È il giugno 1950, con una lettera indirizzata ai cinque giurati del Premio Internazionale della Pace, fa sapere di non voler accettare il riconoscimento per il suo Uomini e no, che considera il suo romanzo "meno valido" perché "più funzionale". Il documento è noto, non è noto che Vittorini lo inviò in segreto anche a Steiner. «Condividevano davvero tutto. E sì, c'erano liti aspre, soprattutto con mia madre. Ma in qualche modo, la coerenza oltranzista di Elio, che poi era un tratto comune di quella generazione, veniva riconosciuta come una voce critica vera, non era quella di un anticomunismo opportunista».
Tra i ricordi conservati da Anna Steiner anche tante foto, per esempio quelle delle vacanze trascorse insieme a Bocca di Magra, sulla terrazza della Pensione Sans Façon: «Ci si trovava d'estate con gli Einaudi, Vittorio Sereni, Marguerite Duras — forse l'unica ad alzare il gomito insieme al suo giovane amante Robert Antelme» ricorda Anna.

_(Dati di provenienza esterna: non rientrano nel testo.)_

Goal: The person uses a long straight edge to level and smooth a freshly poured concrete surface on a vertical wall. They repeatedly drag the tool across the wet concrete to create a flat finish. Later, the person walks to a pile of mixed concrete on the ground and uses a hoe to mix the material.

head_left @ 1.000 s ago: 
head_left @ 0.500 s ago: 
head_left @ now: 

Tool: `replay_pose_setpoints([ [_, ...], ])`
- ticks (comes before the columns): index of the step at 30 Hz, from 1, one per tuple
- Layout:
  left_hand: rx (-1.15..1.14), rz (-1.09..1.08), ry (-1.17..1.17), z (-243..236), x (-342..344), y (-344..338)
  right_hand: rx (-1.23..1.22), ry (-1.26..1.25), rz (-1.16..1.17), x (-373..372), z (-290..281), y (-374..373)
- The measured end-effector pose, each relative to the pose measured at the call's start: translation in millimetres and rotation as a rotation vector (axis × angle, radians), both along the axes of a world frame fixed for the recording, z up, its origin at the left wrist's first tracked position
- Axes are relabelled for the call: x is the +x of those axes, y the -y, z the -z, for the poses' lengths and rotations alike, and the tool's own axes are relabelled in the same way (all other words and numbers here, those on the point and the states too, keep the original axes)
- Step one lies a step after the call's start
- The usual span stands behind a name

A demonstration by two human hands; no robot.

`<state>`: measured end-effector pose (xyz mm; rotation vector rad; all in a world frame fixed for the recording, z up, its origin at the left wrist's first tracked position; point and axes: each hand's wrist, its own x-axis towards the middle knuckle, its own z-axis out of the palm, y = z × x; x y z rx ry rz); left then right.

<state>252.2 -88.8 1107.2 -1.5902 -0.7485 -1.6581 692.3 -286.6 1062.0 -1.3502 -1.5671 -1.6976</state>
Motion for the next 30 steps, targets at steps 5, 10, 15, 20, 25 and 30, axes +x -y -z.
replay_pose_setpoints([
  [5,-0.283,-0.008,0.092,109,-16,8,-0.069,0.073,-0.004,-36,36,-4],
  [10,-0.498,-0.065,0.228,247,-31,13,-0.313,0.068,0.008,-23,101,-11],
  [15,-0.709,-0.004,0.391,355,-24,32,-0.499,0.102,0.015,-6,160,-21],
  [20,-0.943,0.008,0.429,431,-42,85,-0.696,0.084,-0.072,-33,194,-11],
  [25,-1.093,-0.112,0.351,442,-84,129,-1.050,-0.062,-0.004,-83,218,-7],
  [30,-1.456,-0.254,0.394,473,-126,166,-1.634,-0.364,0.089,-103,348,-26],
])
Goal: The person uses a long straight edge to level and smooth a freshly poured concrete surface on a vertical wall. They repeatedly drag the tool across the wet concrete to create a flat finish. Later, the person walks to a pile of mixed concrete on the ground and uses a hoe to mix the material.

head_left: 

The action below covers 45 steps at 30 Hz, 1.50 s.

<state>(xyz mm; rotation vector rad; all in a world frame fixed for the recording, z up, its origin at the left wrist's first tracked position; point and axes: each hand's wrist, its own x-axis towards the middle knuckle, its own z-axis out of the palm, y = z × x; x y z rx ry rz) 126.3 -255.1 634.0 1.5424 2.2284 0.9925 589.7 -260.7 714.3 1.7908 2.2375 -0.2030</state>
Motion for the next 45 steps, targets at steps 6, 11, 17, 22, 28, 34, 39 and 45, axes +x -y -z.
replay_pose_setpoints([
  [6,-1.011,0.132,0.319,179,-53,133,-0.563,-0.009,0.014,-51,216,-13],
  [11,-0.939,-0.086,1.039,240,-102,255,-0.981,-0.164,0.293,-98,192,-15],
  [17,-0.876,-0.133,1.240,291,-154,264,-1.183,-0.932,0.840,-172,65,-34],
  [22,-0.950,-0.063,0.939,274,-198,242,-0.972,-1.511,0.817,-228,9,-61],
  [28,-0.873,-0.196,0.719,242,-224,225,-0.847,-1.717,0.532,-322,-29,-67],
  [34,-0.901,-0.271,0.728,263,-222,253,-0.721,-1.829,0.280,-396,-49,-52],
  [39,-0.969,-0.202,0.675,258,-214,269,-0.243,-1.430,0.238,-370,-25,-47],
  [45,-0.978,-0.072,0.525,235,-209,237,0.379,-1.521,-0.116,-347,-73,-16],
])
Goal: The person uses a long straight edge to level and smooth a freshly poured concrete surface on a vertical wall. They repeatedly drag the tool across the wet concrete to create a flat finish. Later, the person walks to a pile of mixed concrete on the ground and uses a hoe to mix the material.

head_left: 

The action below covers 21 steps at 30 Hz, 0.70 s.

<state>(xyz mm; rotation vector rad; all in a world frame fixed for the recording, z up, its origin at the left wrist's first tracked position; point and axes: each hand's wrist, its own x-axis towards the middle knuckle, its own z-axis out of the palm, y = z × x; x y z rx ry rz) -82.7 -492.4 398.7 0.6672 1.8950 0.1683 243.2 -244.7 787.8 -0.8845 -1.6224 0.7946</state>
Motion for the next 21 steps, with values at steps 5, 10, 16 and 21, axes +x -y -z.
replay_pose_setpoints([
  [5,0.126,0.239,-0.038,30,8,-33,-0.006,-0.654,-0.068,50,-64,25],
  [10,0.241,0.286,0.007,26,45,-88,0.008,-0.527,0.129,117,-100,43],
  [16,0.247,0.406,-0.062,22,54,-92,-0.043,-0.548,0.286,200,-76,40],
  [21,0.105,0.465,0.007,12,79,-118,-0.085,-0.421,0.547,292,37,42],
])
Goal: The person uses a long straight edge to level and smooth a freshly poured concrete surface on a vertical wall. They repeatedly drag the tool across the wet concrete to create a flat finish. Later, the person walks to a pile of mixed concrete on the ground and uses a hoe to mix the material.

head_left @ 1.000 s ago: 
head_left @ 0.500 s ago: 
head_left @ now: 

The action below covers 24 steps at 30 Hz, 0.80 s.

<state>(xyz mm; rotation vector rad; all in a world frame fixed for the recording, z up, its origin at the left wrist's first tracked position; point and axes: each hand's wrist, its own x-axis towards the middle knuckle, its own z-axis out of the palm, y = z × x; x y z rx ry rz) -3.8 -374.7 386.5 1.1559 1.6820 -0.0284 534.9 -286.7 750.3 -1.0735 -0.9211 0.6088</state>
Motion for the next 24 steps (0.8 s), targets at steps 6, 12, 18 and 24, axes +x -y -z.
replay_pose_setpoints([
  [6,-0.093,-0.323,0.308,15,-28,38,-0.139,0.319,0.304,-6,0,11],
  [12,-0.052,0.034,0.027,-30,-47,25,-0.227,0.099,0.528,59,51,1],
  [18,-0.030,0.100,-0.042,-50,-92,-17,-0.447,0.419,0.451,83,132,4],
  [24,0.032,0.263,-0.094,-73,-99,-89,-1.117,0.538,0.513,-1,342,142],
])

Poi gli anni passano, «Ginetta ed Elio si trasferiscono nella casa di lei in via Gorizia» e nella comitiva compare anche il timidissimo e balbuziente Calvino «che solo Albe riusciva a scuotere dalla discrezione».
Nel ‘63, a Quercianella, Livorno, due disegni blu. Vittorini ha appena scoperto di avere un tumore allo stomaco, Steiner lo ritrae sdraiato su un divano. Vittorini si opera, altri tre anni, poi la fine: «Io c'ero quella mattina del ‘66 in via Gorizia, e smisi di piangere quando vidi Marta, la storica domestica di Vittorini, una donna piccola e fulva, che con un martello levava le croci e i paramenti dalla bara perché Elio voleva un funerale civile». Calvino, in un ricordo firmato nel ‘74 su l'Unita, scriverà che Vittorini e gli Steiner erano capaci di trasmettere la passione, di immaginare il futuro, l'utopia. Il 14 febbraio 1966, a Milano, sulla rivista studentesca del Liceo Parini, La Zanzara, esce un'inchiesta sulla posizione della donna nella società italiana che anticipa il movimento del ‘68. «È difficile a volte credere al caso» dice Anna.